Step 10. Activity and ionic strength. The procedures above use analytical concentrations and assume activity coefficients are about 1. For accurate theoretical pH at higher ionic strengths, include activity coefficients. Replace concentrations by activities \(a_i = \gamma_i [i]\) and use the appropriate activity coefficients \(\gamma_i\). For many routine calculations at moderate ionic strength, the concentration-based methods give a good theoretical estimate.

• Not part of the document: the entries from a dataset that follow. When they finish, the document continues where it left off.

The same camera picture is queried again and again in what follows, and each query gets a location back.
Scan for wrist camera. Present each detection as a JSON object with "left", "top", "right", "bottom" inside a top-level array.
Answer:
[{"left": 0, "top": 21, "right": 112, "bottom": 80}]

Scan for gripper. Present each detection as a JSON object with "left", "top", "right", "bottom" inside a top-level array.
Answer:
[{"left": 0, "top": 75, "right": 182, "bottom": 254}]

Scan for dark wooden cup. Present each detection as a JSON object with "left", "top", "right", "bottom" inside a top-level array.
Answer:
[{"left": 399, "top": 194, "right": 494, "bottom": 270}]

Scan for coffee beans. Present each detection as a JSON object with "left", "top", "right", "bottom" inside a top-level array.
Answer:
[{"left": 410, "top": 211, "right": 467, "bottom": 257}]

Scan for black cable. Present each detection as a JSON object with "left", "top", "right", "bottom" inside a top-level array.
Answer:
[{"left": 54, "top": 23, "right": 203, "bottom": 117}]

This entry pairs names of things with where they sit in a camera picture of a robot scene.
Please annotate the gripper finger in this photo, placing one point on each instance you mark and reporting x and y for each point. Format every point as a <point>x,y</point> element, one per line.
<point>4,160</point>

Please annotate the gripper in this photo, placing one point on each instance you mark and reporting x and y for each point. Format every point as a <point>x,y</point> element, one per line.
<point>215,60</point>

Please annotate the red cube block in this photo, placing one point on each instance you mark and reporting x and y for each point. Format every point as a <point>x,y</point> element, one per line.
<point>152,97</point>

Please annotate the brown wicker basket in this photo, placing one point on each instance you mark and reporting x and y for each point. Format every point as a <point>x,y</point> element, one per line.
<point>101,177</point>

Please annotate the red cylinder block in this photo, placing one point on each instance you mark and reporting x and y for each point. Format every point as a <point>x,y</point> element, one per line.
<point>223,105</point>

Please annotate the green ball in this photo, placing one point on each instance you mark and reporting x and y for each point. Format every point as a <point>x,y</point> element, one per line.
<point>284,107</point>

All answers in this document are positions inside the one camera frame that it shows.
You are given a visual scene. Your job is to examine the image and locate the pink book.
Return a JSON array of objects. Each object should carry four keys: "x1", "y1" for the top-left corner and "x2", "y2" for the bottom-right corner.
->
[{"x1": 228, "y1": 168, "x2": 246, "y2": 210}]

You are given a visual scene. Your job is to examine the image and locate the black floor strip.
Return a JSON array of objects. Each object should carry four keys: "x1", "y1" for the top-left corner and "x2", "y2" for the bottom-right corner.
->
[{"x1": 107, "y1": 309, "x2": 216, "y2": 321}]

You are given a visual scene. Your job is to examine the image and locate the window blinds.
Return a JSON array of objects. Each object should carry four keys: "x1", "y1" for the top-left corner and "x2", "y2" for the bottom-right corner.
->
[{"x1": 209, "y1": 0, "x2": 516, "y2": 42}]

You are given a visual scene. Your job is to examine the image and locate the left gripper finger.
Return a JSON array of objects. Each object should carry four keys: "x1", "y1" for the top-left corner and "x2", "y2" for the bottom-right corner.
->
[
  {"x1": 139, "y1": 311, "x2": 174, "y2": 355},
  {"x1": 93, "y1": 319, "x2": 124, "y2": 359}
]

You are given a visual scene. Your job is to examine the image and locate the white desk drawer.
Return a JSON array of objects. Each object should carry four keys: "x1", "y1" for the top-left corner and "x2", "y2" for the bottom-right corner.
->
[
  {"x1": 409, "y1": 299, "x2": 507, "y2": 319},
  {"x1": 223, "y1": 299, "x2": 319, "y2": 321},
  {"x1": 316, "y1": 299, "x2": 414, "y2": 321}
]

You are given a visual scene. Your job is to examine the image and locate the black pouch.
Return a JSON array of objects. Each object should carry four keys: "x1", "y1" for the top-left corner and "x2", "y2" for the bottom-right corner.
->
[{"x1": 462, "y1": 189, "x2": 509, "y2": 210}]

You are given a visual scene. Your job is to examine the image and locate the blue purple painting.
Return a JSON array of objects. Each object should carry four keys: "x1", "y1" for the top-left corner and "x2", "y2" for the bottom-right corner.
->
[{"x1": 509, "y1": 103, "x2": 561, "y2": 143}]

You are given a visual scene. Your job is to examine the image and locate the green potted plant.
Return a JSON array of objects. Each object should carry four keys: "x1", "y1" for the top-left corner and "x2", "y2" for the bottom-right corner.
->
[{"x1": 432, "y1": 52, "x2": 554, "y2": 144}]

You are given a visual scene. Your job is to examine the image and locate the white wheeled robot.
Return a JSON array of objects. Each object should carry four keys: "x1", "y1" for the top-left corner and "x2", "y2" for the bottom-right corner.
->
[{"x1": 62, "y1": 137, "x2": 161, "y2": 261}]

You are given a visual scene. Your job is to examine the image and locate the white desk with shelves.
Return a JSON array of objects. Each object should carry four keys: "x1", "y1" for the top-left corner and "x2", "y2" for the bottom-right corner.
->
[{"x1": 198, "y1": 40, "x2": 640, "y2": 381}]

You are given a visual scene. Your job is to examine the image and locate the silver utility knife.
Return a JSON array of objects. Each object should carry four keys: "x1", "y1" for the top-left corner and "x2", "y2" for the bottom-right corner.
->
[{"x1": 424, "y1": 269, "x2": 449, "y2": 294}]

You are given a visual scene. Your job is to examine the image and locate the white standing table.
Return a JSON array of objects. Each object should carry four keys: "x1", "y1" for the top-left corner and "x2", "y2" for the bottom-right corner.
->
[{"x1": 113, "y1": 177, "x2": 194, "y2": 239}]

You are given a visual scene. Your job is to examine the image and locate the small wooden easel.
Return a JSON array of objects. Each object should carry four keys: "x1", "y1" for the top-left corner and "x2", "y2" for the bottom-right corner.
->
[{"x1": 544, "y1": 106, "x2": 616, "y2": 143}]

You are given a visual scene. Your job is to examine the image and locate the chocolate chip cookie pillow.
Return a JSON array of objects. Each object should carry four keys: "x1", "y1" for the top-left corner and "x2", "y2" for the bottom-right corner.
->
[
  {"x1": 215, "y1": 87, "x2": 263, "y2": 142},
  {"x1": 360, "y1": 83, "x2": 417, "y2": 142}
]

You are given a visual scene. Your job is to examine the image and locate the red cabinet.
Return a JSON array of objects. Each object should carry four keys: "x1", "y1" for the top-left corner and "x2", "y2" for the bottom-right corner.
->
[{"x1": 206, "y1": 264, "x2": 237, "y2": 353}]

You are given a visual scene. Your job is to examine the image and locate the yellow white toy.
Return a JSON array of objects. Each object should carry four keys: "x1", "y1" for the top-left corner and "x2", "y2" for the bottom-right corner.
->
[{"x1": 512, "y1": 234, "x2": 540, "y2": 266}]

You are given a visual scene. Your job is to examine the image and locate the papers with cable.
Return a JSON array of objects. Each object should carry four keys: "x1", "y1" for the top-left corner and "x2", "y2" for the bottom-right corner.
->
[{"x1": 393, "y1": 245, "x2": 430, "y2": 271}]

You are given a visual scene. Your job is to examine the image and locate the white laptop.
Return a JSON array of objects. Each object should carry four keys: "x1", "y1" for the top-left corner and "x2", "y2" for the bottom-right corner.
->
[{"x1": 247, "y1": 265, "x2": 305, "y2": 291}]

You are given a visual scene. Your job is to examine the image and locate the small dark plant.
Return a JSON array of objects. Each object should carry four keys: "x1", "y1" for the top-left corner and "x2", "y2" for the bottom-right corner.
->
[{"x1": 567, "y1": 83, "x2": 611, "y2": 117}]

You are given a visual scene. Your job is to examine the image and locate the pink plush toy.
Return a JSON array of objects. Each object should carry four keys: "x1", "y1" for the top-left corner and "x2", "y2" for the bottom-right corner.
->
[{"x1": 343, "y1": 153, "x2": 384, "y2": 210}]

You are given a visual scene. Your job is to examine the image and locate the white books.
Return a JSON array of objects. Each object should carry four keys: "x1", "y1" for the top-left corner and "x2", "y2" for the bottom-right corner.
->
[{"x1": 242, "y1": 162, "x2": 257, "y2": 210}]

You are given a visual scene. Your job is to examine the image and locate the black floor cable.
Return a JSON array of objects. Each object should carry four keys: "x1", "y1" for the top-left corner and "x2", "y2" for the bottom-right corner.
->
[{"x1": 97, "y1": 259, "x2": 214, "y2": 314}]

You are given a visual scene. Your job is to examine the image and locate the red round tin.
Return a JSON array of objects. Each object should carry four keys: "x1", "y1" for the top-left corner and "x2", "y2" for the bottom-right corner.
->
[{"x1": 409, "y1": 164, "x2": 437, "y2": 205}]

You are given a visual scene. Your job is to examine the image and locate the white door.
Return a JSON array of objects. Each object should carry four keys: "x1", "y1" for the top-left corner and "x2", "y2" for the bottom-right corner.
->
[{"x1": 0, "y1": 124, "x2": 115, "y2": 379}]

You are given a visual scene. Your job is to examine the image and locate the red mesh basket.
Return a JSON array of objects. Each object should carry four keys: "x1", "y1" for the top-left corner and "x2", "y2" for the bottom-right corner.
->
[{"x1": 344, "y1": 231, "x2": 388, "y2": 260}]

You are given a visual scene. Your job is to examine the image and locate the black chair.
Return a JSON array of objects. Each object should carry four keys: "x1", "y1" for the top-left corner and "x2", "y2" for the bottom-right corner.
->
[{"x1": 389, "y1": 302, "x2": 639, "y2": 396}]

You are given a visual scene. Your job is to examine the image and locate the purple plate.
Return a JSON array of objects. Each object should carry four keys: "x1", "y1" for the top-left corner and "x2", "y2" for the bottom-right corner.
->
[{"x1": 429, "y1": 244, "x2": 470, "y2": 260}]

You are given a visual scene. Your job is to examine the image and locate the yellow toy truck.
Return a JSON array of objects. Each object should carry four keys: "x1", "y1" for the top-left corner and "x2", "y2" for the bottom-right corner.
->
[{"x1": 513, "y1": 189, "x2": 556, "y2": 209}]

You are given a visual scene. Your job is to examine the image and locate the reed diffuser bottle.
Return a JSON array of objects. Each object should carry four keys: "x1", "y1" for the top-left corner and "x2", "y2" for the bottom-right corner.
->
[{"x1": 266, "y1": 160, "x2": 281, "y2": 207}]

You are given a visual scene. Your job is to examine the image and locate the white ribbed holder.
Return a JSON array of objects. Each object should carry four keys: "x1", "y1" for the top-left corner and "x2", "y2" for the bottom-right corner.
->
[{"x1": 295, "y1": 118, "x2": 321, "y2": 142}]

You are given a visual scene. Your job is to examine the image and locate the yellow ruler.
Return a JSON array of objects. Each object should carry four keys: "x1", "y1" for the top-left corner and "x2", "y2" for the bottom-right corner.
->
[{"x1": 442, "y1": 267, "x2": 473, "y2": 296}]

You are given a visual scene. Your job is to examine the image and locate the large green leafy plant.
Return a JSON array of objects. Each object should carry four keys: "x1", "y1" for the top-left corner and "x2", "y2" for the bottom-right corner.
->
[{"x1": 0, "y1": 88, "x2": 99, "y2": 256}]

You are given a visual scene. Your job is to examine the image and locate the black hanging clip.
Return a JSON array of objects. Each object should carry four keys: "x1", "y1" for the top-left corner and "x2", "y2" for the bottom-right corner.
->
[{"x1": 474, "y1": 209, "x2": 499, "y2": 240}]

Summary checklist. Identify whether the solute is a strong acid, strong base, weak acid, weak base, conjugate salt, buffer, or polyprotic acid. Use the corresponding formula or equilibrium treatment: strong acids use direct concentration, weak acids and bases use equilibrium with \(K_a\) or \(K_b\) and an ICE approach, salts use hydrolysis constants, and buffers use Henderson-Hasselbalch. Verify approximations and correct with exact quadratic solutions or activity corrections when needed.